=== PROBLEM STATEMENT ===
Among the entries below, one line contains "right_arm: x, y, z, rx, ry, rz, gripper" and another contains "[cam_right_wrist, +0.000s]". Transcribe those two lines and every line between them, exactly.

:: RECORDS TO USE ::

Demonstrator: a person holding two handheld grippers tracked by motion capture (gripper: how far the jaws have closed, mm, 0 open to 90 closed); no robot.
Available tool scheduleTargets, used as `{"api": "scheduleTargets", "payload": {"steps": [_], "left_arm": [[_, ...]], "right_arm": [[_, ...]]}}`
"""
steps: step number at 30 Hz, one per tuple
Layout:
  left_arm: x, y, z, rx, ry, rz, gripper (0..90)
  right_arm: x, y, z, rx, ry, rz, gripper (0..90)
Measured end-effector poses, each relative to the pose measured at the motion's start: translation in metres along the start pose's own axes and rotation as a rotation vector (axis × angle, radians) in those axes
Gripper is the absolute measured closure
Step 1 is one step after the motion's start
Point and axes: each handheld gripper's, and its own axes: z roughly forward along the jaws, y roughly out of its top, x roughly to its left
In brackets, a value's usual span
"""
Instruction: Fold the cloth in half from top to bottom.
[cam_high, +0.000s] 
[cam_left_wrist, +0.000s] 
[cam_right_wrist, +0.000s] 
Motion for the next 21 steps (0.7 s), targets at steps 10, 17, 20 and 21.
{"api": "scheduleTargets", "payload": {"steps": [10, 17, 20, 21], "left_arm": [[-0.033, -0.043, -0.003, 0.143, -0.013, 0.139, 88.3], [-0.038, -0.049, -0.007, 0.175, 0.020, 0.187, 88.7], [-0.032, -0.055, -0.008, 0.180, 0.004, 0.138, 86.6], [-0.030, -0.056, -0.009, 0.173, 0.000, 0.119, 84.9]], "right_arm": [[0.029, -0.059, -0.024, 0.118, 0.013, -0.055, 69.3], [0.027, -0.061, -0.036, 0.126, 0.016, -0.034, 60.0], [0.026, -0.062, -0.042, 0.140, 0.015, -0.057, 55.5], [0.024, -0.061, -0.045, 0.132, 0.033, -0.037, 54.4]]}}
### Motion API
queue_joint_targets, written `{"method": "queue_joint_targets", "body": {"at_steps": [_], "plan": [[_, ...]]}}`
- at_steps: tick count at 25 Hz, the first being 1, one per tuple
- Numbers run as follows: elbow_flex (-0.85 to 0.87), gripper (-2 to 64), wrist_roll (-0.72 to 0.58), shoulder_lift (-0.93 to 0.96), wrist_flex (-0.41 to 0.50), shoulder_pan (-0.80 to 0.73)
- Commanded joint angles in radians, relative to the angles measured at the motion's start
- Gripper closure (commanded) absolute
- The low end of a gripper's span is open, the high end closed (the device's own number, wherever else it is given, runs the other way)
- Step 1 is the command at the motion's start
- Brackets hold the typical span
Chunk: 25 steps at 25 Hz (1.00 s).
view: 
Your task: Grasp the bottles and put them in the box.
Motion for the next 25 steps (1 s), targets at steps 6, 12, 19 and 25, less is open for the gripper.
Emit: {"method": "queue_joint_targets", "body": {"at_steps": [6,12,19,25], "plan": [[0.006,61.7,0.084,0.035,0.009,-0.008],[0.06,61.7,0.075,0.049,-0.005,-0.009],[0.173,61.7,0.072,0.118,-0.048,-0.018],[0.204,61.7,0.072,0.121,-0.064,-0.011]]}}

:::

=== PROBLEM SOLUTION ===
  right_arm: x, y, z, rx, ry, rz, gripper (0..90)
Measured end-effector poses, each relative to the pose measured at the motion's start: translation in metres along the start pose's own axes and rotation as a rotation vector (axis × angle, radians) in those axes
Gripper is the absolute measured closure
Step 1 is one step after the motion's start
Point and axes: each handheld gripper's, and its own axes: z roughly forward along the jaws, y roughly out of its top, x roughly to its left
In brackets, a value's usual span
"""
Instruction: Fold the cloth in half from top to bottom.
[cam_high, +0.000s] 
[cam_left_wrist, +0.000s] 
[cam_right_wrist, +0.000s] 

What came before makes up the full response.